It gets easier to forget the player that Ian Botham embodied at his peak, or even the personality.
I first saw him play Pakistan on their 1987 tour of England. His powers had drained considerably by then – he managed seven wickets, one fifty and three catches in five Tests – but he could still create moments from nothing.
At Edgbaston in the fourth Test, as an example, meandering to a draw on the final morning, he conjured a wonderful mini-spell of swing bowling that almost poleaxed Pakistan. He only took two wickets, including a reflex return catch tinged with genius, but he scared the life out of Pakistan’s batting with the swing.
He was no athlete, not with the paunch he was then carrying. But his mullet, blonde and streaky, suggested he could also be a member of a big-hair, soft-rock monstrosity. That was the selling point, even as my uncles and others around me tut-tutted that Botham was ignorant, if not possibly racist.
By then, his persona had already begun to overshadow his game, though occasionally that was also what sustained his cricket. His personality alone could turn a game. But he was more about the dope busts, the tabloid tell-alls and the on-field scrapes.
Since he left the game, he has become even less about the player he was. He is now a Knight and a national monument. He is also a commentator and a voice of the game, whose views have come to matter.
So it was obvious that when he put forward the opinion that the Indian Premier League (IPL) should cease to exist because it harms cricket in the long-term, it was bound to stir matters. Immediately, the Board of Control for Cricket in India (BCCI) snapped back.
Not only did Botham have his facts wrong about boards not being paid for letting their players go to the IPL (they are), the BCCI also reminded us that Botham was among the men happily photographed alongside Allen Stanford in 2008, when the now-disgraced Texas financier sought to embed himself in English cricket (he was).
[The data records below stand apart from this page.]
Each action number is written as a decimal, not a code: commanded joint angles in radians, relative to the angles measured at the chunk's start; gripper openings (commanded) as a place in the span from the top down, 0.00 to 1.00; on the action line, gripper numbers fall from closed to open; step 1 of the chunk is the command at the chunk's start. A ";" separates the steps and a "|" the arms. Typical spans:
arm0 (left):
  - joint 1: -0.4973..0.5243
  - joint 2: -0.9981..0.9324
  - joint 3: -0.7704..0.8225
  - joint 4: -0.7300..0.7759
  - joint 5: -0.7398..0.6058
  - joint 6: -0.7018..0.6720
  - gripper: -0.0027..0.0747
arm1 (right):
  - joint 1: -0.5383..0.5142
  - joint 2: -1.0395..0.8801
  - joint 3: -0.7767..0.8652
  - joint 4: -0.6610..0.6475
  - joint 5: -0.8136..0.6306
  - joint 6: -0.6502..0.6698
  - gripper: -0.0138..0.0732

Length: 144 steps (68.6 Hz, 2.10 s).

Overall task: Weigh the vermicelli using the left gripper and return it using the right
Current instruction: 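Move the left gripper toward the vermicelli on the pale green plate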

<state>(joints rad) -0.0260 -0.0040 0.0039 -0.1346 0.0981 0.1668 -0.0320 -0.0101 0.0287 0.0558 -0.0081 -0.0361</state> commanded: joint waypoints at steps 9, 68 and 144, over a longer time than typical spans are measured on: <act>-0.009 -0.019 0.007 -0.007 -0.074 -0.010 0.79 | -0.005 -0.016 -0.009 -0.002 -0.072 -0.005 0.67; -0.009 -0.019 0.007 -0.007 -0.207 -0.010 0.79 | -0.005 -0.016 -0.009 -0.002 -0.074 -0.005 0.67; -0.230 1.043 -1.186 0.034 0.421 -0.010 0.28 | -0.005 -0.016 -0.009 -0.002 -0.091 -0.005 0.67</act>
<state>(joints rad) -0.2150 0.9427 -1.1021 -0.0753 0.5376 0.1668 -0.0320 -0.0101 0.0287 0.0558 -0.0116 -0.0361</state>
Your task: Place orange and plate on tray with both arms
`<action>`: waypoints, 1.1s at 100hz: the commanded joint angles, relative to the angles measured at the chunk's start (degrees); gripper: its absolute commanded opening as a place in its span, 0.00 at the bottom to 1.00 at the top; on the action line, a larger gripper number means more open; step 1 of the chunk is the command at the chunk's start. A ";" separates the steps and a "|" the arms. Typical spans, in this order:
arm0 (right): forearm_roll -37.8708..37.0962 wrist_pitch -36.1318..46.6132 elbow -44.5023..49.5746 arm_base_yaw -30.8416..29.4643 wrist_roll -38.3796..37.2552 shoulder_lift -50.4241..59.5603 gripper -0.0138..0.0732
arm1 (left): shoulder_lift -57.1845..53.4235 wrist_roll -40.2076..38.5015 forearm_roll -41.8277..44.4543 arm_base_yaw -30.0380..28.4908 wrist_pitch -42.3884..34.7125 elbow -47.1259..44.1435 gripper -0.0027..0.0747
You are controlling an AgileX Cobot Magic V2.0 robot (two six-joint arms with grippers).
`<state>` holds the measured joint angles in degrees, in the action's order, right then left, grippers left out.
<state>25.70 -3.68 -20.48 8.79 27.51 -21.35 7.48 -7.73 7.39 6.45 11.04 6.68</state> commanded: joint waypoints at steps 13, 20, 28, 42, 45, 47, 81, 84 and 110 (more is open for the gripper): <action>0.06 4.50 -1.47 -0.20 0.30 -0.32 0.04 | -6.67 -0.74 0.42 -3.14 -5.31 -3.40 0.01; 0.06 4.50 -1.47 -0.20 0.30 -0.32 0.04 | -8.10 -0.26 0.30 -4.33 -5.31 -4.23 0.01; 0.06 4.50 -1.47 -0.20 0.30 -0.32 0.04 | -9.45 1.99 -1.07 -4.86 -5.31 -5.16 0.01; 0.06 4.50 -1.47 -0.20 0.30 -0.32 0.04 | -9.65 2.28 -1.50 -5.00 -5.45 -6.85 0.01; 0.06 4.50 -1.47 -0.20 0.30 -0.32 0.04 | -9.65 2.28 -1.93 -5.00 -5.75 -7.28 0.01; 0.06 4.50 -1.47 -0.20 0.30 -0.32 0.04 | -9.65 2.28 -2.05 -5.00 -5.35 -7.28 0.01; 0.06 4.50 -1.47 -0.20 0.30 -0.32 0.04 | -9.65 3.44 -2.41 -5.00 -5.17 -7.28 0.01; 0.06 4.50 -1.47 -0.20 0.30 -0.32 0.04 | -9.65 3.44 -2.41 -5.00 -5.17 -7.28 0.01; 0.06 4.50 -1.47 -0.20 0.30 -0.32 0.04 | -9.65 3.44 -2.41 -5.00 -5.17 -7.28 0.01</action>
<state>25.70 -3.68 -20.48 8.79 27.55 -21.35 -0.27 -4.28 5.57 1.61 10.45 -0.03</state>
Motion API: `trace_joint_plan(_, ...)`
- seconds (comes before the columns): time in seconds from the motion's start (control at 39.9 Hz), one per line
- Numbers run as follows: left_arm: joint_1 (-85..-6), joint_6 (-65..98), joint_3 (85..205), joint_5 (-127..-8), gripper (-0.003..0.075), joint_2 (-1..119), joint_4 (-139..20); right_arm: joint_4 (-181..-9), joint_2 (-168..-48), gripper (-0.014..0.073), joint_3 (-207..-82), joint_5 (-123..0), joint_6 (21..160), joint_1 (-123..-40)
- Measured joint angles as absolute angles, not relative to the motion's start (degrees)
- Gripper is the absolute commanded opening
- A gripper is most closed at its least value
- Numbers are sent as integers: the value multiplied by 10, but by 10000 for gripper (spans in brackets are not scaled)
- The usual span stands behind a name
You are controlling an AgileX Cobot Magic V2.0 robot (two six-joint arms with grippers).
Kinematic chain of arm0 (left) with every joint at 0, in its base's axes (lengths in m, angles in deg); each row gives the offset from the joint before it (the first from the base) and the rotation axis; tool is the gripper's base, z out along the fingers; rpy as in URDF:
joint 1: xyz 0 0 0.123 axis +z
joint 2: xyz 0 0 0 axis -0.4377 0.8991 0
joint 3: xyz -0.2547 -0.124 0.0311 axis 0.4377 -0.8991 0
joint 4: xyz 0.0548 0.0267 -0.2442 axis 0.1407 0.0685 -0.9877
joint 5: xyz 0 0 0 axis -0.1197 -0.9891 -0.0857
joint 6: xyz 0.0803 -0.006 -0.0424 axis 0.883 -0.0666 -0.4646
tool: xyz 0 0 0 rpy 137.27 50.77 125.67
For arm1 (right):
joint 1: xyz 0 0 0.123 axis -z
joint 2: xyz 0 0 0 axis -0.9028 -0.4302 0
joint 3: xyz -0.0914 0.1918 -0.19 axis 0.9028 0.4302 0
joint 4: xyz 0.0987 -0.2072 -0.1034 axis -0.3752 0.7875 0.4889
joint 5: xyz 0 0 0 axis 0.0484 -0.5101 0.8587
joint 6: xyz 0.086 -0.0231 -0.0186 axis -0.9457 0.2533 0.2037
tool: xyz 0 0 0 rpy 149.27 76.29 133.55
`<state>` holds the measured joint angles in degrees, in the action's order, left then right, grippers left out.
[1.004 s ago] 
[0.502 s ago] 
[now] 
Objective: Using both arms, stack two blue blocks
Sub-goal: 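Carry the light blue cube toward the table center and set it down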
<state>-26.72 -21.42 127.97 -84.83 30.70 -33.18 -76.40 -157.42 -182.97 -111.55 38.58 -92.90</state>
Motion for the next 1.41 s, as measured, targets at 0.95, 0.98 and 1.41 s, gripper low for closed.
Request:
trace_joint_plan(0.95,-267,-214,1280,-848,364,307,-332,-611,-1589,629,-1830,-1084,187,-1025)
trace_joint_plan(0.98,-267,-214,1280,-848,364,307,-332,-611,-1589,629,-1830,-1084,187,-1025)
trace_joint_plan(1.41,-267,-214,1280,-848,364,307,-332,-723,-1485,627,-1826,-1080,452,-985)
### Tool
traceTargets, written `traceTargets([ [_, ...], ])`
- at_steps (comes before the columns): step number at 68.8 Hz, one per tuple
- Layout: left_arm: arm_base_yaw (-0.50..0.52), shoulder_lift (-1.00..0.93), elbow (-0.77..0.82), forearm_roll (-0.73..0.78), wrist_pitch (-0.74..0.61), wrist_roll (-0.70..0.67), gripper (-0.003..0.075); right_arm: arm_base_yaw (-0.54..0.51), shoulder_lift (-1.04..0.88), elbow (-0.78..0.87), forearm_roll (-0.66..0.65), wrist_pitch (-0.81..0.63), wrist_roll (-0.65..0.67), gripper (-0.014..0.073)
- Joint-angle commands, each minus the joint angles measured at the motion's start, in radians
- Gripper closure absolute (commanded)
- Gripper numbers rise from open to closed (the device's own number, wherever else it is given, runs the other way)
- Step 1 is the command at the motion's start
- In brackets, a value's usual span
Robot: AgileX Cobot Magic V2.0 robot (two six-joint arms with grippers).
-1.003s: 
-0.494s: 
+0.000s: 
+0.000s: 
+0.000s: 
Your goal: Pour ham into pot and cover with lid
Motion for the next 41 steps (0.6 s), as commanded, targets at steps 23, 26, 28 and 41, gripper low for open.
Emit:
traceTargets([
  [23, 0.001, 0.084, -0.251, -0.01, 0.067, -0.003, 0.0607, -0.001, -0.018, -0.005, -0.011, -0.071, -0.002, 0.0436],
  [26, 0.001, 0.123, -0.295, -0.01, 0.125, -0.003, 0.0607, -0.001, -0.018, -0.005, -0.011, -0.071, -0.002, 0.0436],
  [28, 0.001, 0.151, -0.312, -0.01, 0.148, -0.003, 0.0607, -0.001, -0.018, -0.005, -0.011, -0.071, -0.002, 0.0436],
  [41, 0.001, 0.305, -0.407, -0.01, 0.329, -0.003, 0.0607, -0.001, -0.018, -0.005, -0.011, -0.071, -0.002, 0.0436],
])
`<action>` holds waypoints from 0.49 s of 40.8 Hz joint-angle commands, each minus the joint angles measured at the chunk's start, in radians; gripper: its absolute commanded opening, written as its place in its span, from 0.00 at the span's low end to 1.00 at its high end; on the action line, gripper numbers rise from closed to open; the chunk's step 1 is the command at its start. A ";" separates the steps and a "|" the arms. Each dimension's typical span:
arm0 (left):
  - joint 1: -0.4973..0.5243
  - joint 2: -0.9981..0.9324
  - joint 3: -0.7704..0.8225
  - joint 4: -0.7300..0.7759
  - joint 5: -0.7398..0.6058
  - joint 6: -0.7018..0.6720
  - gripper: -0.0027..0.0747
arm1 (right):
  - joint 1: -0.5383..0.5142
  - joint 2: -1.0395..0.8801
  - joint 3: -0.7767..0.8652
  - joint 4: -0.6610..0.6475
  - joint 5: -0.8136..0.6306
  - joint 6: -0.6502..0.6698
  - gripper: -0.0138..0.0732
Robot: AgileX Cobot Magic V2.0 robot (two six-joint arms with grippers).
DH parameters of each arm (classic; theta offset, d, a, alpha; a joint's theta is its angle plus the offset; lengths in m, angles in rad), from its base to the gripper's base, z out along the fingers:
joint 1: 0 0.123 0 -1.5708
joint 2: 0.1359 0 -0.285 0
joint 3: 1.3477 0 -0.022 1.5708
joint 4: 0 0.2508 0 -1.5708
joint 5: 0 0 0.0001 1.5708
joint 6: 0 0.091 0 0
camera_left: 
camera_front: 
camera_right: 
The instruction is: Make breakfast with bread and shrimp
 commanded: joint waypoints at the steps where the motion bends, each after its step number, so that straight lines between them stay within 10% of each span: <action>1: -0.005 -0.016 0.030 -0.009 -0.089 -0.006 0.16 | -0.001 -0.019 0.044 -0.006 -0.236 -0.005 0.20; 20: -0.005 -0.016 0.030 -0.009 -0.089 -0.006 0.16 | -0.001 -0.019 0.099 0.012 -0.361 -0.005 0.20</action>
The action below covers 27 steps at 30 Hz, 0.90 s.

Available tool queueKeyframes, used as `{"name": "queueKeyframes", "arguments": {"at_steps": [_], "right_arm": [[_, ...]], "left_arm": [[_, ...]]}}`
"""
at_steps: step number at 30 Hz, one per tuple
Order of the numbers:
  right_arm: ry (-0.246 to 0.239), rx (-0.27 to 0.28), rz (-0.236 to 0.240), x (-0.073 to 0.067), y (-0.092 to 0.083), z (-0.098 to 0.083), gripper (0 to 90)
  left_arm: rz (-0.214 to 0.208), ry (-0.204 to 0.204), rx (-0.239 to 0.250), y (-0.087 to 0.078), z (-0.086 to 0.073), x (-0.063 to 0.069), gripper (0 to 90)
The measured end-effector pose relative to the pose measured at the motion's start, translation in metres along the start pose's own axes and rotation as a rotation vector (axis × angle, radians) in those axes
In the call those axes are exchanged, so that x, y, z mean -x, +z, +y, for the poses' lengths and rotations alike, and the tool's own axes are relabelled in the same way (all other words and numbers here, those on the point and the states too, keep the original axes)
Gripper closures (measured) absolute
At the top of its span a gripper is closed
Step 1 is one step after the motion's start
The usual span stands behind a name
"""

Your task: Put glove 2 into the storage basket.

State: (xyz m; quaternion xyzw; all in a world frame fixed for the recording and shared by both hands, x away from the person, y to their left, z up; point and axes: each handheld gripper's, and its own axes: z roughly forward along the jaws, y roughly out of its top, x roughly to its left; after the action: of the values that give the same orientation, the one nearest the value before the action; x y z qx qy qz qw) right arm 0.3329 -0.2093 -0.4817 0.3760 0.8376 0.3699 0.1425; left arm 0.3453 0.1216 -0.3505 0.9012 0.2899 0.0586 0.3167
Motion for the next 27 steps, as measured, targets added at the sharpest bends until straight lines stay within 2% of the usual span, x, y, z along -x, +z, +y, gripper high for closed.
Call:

There is no denying that Botham's thoughts, delivered at the MCC's annual Spirit of Cricket lecture, were wrong-headed. Banishing the IPL will not end corruption in the game, which, by the way, happens at every level of televised cricket.
The IPL is here. If it does go, it will do so only because of the greed of those who run it, not the wishes of former players.
But that little detour was unfortunate, because it lasted all of a minute and yet took all the heat and focus off what was an enjoyable lecture of more than 30 minutes.
It was not momentous, which is what the audiences have come to expect following the weightiness of Desmond Tutu’s address in 2008 and Kumar Sangakkara’s speech in 2011.
That is fine, though. Not every lecture need be an epic launching pad for a later entry into statesmanship, although given his speeches in recent days as a political leader, it is a surprise that Imran Khan’s 2010 lecture was so flat.
Botham’s was a more personal, narrower reflection on what the game has meant to him. Mostly, it meant something because of his relationships with those who shaped and shared his career; his enduring bromance with Viv Richards, as one instance.
But overlooked in his dig at the BCCI and the IPL were his critiques of the state of cricket in his own country. More than anything, his lecture was a lament about a world gone and the dwindling significance of his game in England.
He began, in fact, with a nice paen to sport itself, but the address quickly turned to a plea to the British education system: less focus on exams, more sport.
There was a bouncer at David Cameron, the United Kingdom prime minister, for not having done anything about sport in schools, despite having told Botham that he would. Botham’s bouncers were for showboating, though. Cameron is lucky it was not an outswinger.
Maybe it was the entire idea, rather than the specific substance, that embellished its appeal, as was the case with the late Tony Greig’s appearance a few years ago.
Botham chuckled himself at the thought of an anti-establishment man, now in a suit and tie and reading glasses, speaking at the MCC. That was a valuable glimpse into his earliest days, when appointing him captain was a radical move, breaking a tradition of it being given to Oxbridge toffs.
That did not work, at least in some part because he and the establishment just could not get along.
Some of that is still in him, as evidenced when he called for the Ashes urn to remain with whoever wins the Ashes (admittedly, that is just common sense rather than rebellion). Maybe it is in that light that we view his call to scrap the IPL.
That is the new establishment now. Botham just wants to tear it down.